Sólo en #Motril supone una pérdida de 20.000.000 euros. La actividad con mayor impacto económico para la ciudad. Afectará a los puertos de Algeciras, Tarifa, Málaga, Motril, Almería, Alicante, Ceuta y Melilla. También a todos los negocios del corredor Burgos Miranda. Trágico. https://t.co/JU1dWVSnTb
— Macarena Olona (@Macarena_Olona) June 6, 2021
Pourtant, le parti espagnol d’extrême droite a proposé, il y a quelques jours, de faire de l’Opération Paso del Estrecho une carte contre le Maroc en appelant à son annulation. Depuis le début de l’année, plusieurs ports espagnols, y compris celui d’Algésiras, ont annoncé se préparer pour accueillir, malgré la pandémie du nouveau coronavirus, les Marocains qui y transitent par milliers pour se rendre dans leur pays d’origine pendant l’été.
Lourdement impactées par l’arrêt du trafic de la contrebande puis par la fermeture des frontières avec le Maroc à cause de la pandémie, Ceuta et Melilla avaient même préparé, en avril dernier, un document sur le transit des MRE remis au gouvernement de Pedro Sánchez. C’est dire combien les deux enclaves espagnoles considèrent l’éventuelle réouverture des frontières comme la principale bouée économique post-crise.
800 000 Marocains d’Espagne coincés
Le maintien des frontières terrestres fermées constitue un véritable coup de massue pour l’économie des deux enclaves espagnoles, déjà confrontées à la crise migratoire et qui continuent de subir les affres des tensions politiques entre Rabat et Madrid.
À Ceuta comme à Melilla, le spectre d’une frontière terrestre fermée pour une durée indéterminée se fait de plus en plus menaçant.
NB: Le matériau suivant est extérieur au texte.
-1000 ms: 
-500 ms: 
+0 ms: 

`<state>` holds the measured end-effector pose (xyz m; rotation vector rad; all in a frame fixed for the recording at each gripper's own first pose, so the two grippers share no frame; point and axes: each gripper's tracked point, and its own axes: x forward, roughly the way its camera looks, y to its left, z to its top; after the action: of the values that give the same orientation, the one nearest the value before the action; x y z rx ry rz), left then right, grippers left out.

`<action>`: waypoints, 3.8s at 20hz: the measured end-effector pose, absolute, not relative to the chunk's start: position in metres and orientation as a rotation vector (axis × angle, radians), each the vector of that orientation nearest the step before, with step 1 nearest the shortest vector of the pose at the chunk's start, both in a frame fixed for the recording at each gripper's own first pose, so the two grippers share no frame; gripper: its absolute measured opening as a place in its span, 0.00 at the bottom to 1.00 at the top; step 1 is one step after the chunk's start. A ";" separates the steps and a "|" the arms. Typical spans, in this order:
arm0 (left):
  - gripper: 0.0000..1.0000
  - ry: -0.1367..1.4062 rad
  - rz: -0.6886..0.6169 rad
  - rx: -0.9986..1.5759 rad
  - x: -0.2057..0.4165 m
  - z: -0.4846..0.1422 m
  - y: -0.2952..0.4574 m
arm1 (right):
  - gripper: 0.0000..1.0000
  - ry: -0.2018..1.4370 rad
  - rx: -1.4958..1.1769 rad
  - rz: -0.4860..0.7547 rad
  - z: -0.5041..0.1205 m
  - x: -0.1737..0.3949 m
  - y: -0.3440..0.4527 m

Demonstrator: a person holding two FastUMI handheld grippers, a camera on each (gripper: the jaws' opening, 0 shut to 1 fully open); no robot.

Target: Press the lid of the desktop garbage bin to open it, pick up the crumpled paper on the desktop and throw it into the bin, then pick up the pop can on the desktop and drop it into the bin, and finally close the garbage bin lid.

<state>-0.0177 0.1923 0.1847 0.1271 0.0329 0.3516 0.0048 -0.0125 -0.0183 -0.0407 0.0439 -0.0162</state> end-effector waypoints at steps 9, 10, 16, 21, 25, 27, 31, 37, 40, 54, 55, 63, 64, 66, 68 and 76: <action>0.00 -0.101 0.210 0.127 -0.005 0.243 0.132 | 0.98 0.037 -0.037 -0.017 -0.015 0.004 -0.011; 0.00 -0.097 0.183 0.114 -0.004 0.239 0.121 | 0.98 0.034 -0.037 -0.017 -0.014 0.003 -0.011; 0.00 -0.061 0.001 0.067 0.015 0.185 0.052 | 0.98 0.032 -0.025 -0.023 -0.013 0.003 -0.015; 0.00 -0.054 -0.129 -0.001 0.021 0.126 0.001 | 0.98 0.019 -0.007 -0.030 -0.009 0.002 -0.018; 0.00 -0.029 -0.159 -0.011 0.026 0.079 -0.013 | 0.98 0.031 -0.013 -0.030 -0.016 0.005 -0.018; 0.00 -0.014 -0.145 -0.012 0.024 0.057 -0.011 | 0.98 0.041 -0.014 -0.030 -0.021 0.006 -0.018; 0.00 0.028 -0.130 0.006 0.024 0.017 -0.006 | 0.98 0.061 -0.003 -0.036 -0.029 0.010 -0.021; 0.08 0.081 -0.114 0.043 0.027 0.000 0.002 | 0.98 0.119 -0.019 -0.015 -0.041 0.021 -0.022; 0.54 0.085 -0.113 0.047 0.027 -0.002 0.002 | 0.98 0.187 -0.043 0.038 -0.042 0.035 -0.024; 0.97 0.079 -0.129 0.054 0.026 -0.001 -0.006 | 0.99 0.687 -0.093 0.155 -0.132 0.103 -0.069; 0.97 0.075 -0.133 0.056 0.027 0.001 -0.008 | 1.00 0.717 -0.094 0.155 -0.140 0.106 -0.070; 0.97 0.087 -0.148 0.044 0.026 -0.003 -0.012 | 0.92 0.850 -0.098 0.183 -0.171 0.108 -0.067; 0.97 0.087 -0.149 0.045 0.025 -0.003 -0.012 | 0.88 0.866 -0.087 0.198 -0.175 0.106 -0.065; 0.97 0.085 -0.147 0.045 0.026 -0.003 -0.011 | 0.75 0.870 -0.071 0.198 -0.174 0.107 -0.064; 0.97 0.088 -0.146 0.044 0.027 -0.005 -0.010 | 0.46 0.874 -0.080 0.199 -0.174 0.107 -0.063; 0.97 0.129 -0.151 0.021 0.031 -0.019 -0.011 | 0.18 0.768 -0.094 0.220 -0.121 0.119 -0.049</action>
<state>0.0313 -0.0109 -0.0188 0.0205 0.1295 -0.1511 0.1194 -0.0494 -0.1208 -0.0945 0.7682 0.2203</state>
Si certains médias se sont contentés de relayer l’inquiétude des responsables politiques espagnols quant aux répercussions d’une telle décision, d’autres ont tenté de mettre en avant les difficultés que rencontreront les Marocains résidant à l’étranger (MRE).
On parle de ceux qui se déplaceront en Italie et en France au lieu de prendre la route depuis l’Espagne. Ainsi, l’agence espagnole EFE, reprise par plusieurs médias espagnols, a associé l’inquiétude des opérateurs espagnols à l’impact d’une telle décision sur les MRE.
L’exclusion des ports espagnols constitue un «coup dur» pour les Marocains ayant l’habitude de traverser l’Espagne, pendant la saison estivale, pour se rendre dans le Royaume. Mais l’impact sera beaucoup plus marqué pour les 800 000 Marocains en Espagne qui n’ont que peu d’alternatives aussi compétitives que la traversée via le détroit de Gibraltar ou la mer d’Alboran.
Ces restrictions opérées par le Maroc se justifient par des «considérations de santé [qui] ont prévalu lors de l’exclusion des ports espagnols», selon les sources qui se sont confiées à EFE. En effet, cette «décision implique de réduire considérablement les chiffres des arrivées de MRE».
Mais d’autres médias, à l’instar d’El Espanol, ont insisté sur la crise diplomatique entre Rabat et Madrid sur fonds de position exprimée par l’Espagne quant à la question du Sahara occidental et l’hospitalisation en catimini du leader du Front Polisario à Logroño. Ils ont ainsi justifié cette exclusion par le souhait de Rabat de «prolonger» sa crise avec Madrid.